I did not want to be the first to mention it, but it now appears to be public knowledge on music sites that Anthony Rolfe Johnson was suffering from Alzheimers in the last years of his career, and died of it this week.

The symptoms were first noticed in 1998, on a Spanish tour with Sir Neville Marriner. There were further lapses in Munich at the Staatsoper when he played Emaeus in Monteverdi’s Ulisse in 2001. ‘His confidence began to suffer enormously,’ writes a trusted colleague, ‘and over the following couple of years he slowly withdrew from singing altogether and had virtually retired by 2004.’

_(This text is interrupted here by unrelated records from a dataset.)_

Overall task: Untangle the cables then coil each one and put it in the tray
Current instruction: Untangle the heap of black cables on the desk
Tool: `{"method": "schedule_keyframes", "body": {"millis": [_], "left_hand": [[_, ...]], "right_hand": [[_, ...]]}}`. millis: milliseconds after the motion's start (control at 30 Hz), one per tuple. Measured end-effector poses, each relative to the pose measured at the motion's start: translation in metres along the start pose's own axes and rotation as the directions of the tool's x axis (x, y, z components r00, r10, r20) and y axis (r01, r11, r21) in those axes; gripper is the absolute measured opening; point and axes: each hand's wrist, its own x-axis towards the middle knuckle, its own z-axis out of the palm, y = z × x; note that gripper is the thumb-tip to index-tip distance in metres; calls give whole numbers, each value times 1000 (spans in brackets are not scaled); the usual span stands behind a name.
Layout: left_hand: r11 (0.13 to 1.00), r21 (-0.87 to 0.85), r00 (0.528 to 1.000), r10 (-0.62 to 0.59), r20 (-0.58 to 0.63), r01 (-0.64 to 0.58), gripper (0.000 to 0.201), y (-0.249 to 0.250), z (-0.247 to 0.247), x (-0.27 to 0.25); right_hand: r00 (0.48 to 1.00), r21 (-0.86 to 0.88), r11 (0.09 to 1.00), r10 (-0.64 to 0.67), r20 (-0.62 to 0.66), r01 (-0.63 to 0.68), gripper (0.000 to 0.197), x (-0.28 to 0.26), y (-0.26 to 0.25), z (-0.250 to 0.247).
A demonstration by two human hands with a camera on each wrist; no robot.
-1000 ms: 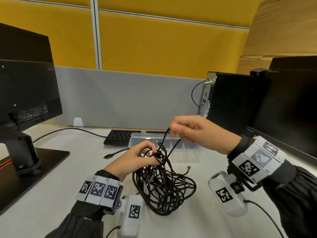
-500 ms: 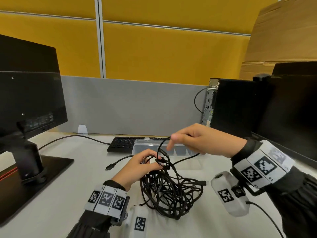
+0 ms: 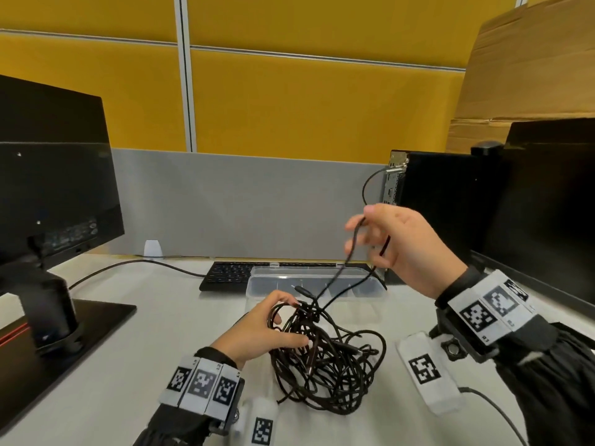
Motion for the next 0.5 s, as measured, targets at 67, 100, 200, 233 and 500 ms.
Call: {"method": "schedule_keyframes", "body": {"millis": [67,100,200,233,500], "left_hand": [[1000,-9,999,8,-37,-8,44,-2,0,2],[1000,-11,998,10,-58,-11,41,-2,0,3],[999,-40,994,20,-108,-25,37,-4,1,4],[998,-50,992,20,-123,-27,36,-3,2,4],[990,-114,984,63,-166,-82,49,3,8,3]], "right_hand": [[992,-317,947,-15,128,55,23,-3,3,-2],[979,-449,888,-11,203,103,24,-5,4,1],[897,-740,628,145,417,242,37,-9,6,14],[853,-787,558,246,460,263,48,-10,7,17],[697,-783,610,508,506,124,70,-5,20,48]]}}
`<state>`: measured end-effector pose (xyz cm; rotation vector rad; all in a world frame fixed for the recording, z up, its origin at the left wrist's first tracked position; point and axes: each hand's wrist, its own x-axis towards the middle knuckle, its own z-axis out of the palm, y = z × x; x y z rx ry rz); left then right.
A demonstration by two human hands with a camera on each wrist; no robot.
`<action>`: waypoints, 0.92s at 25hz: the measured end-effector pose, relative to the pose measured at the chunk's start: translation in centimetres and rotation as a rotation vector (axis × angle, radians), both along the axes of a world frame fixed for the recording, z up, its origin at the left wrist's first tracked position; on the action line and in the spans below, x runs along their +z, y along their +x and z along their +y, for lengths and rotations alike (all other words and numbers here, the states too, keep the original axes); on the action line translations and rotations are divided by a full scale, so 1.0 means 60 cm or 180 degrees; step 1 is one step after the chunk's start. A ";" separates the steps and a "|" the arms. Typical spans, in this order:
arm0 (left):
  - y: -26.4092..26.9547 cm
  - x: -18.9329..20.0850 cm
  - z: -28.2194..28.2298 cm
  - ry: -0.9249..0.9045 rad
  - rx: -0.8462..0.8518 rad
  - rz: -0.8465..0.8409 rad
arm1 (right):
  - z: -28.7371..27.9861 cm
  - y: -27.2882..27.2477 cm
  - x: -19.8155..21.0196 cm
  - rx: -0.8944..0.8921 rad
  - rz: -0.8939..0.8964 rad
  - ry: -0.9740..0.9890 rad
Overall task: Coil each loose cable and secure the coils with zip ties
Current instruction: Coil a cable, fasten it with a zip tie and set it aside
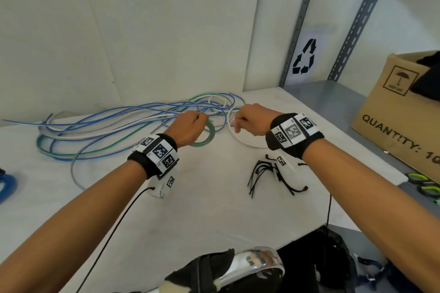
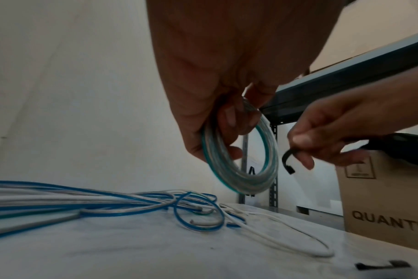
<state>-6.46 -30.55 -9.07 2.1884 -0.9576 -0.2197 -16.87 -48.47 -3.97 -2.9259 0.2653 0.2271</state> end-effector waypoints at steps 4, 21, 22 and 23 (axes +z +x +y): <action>0.039 0.008 0.065 0.0026 0.0299 -0.0262 | 0.104 0.034 0.041 0.1002 0.0280 0.0086; 0.120 -0.025 0.282 -0.0630 0.1207 -0.0548 | 0.331 0.211 -0.028 0.1392 -0.1393 -0.0712; 0.125 -0.032 0.283 -0.0670 0.1260 -0.0510 | 0.333 0.217 -0.034 0.1283 -0.1636 -0.0911; 0.134 -0.037 0.284 -0.0747 0.1338 -0.0418 | 0.335 0.222 -0.043 0.1183 -0.1852 -0.1074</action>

We should salute Anthony’s courage in carrying for so long with that disability, and the even greater heroism of the colleagues who supported him. He was a generous and popular man, and his fellow-artists did their best to keep him going.

Nevertheless, the loss is tragic. To lose a great singer with the voice intact in his early 60s is cruel and horrible. In the memory of Anthony Rolfe Johnson, Let’s do our best to help the scientists who are working on better diagnostic tools and an early cure for Alzheimer’s. Let’s do it now.  

Comments

  • Derek Warby says:

    Early-onset Alzheimers (and, at 57, Tony would have ‘qualified’ for that) is, if it can be imagined, even more tragic than that which strikes people later in life. The earlier one develops the disease, the faster and more virulently it progresses. So much more needs to be done to understand and fight this terrible illness.

  • Susan Thames says:

    I thoroughly appreciate this blog entry which makes tangible the cost of Alzheimer’s. The courage you describe–we can’t go on, we must go on. Thank you.